I am doing a sample project with FuzzyJess. To start, I must be able to drive a robot avoiding obstacles. I have a bunch of rules like these:
(defrule avoid-obstacle-left
(ProximitySensors
(left ?left & :(fuzzy-match ?left "near"))
(right ?right & :(fuzzy-match ?right "far" ))
(front ?front & :(fuzzy-match ?front "far" ))
)
=>
(assert
(Steer (orientation "right"))
)
)
(defrule avoid-obstacle-front
(ProximitySensors
(left ?left & :(fuzzy-match ?left "far" ))
(right ?right & :(fuzzy-match ?right "far" ))

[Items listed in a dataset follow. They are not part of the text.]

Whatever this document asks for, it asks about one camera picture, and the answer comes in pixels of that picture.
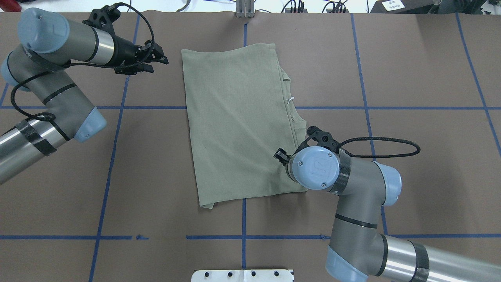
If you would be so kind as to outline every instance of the light blue joint cap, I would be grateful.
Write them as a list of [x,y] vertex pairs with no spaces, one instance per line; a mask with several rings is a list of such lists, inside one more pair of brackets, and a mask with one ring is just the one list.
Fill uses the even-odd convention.
[[319,146],[299,151],[291,167],[294,178],[299,184],[311,190],[326,189],[332,186],[339,176],[339,161],[336,154]]
[[349,262],[345,261],[338,255],[330,246],[327,247],[327,262],[325,269],[335,279],[341,282],[365,282],[368,275],[363,274],[360,270],[356,269]]
[[[11,86],[16,86],[19,84],[19,82],[17,82],[14,77],[12,76],[12,73],[11,71],[9,70],[9,66],[7,65],[8,61],[9,61],[9,56],[11,54],[9,53],[9,55],[7,56],[7,58],[5,58],[4,62],[2,63],[2,76],[4,77],[5,81],[11,85]],[[19,87],[19,90],[22,90],[22,91],[31,91],[29,90],[28,88],[24,87],[24,86],[21,86]]]
[[377,164],[381,173],[383,174],[384,184],[386,185],[386,199],[383,206],[391,206],[395,204],[398,200],[398,195],[402,192],[402,178],[398,170],[382,165],[378,162]]
[[97,107],[94,107],[82,126],[78,129],[77,134],[75,134],[75,139],[78,140],[78,142],[83,143],[105,127],[106,120],[97,110]]
[[37,53],[52,53],[61,48],[70,35],[70,24],[62,15],[39,8],[26,9],[18,23],[21,44]]

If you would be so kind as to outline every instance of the red object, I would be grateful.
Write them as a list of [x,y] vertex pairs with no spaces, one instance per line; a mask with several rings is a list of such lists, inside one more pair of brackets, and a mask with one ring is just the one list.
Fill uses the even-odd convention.
[[21,6],[16,0],[0,0],[0,9],[4,12],[21,12]]

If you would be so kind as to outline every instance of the black band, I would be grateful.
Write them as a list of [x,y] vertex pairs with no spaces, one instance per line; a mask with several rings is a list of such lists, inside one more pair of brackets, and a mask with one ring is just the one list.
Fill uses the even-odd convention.
[[414,251],[416,252],[416,270],[410,282],[426,282],[430,274],[430,262],[426,247],[420,243],[409,242],[414,246]]
[[343,149],[339,150],[339,176],[334,182],[332,189],[329,191],[333,194],[340,195],[348,184],[351,172],[351,158]]
[[49,122],[59,132],[59,134],[61,134],[61,136],[64,138],[64,140],[66,140],[67,142],[71,140],[71,138],[69,138],[66,135],[66,133],[64,133],[64,131],[59,127],[59,125],[57,125],[53,120],[50,120]]
[[377,224],[359,221],[359,220],[356,220],[356,219],[353,219],[353,218],[342,216],[342,215],[340,215],[338,213],[336,214],[336,218],[337,219],[341,219],[341,220],[346,221],[346,222],[349,222],[349,223],[360,225],[360,226],[363,226],[363,227],[369,227],[369,228],[374,228],[374,229],[377,228]]
[[96,46],[94,46],[94,52],[92,53],[92,55],[87,60],[85,60],[86,62],[92,60],[96,56],[97,49],[99,48],[99,36],[97,35],[97,32],[94,28],[91,29],[94,32],[94,36],[96,37]]
[[23,46],[23,50],[25,52],[25,55],[30,60],[34,61],[37,65],[43,67],[44,69],[46,69],[50,72],[58,72],[58,71],[62,71],[65,69],[62,66],[56,65],[56,64],[52,63],[51,61],[40,57],[40,55],[37,54],[35,51],[30,50],[24,46]]
[[383,238],[383,245],[384,245],[383,262],[381,263],[381,268],[379,268],[379,271],[375,276],[381,276],[381,274],[383,274],[383,271],[386,268],[386,262],[388,261],[388,240],[386,239],[385,235],[383,234],[380,235]]
[[62,87],[62,88],[60,88],[60,89],[58,89],[58,90],[54,91],[51,95],[47,96],[47,97],[46,97],[46,98],[42,101],[42,103],[43,103],[44,105],[46,105],[46,104],[47,104],[50,100],[52,100],[52,99],[53,99],[54,97],[56,97],[57,95],[59,95],[59,94],[63,93],[64,91],[66,91],[66,90],[68,90],[68,89],[70,89],[70,88],[73,88],[73,87],[75,87],[75,86],[77,86],[77,85],[76,85],[75,83],[72,83],[72,84],[68,84],[68,85],[66,85],[65,87]]
[[35,148],[37,148],[45,156],[56,151],[47,139],[43,139],[40,134],[31,126],[26,120],[21,121],[16,125],[16,128],[21,132],[21,134],[28,140]]

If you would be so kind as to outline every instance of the robotic arm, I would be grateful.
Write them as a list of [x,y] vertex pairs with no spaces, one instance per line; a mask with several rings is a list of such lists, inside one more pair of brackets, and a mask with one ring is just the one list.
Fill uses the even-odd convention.
[[[119,6],[128,5],[117,3],[95,9],[83,23],[38,8],[27,9],[21,15],[21,44],[2,63],[2,76],[16,86],[11,96],[15,107],[18,87],[32,91],[47,112],[30,115],[17,107],[29,118],[0,136],[0,185],[65,142],[73,138],[84,142],[106,126],[97,107],[65,73],[65,68],[99,65],[113,68],[117,74],[135,75],[153,72],[145,63],[168,64],[154,38],[145,46],[136,46],[115,35],[112,23],[120,17]],[[71,59],[88,63],[71,64]]]
[[[275,158],[295,182],[339,196],[326,263],[331,276],[341,282],[365,282],[369,275],[402,282],[499,281],[501,266],[379,234],[381,206],[393,205],[402,189],[398,171],[348,156],[317,127],[307,133],[292,156],[280,148]],[[309,139],[317,146],[308,146]]]

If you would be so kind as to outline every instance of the garment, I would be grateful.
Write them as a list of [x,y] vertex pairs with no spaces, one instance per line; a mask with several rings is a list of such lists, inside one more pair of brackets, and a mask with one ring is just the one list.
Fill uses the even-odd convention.
[[273,157],[279,147],[293,153],[306,135],[275,45],[182,50],[182,59],[200,206],[306,191]]

(front ?front & :(fuzzy-match ?front "near"))
)
=>
(assert
(Steer (orientation "left"))
)
)
In the FuzzyJess documentation it is written: "Secondly, if there are many rules that affect the same output variable (this is common in many applications), then it is often useful to merge the output variable of all of these rules into a single one. This is know as global contribution. A common strategy is to perform the union of all of the results from all of the rules using a fuzzy union. Then after all of the rules have fired we have the global effect of the contribution of each rule to an answer. The result is often then deffuzzified to provide a crisp value to feed back to the system being controlled. The fuzzy shower problem is an example of this complete process. Note here that in the FuzzyJess extensions this global contribution is done for the user automatically as part of the rule's execution."
There I would expect the following rule:
(defrule use-steer
?ref <- (Steer ?steerValue)
=>
(retract ?ref)
(?*robot* steer ?steerValue)
)
to fire only once, where ?steerValue is the fuzzy union of the fuzzy cuts generated by rules antecedents. Instead, it fires once for every Steer fact and no global contribution seems to be applied.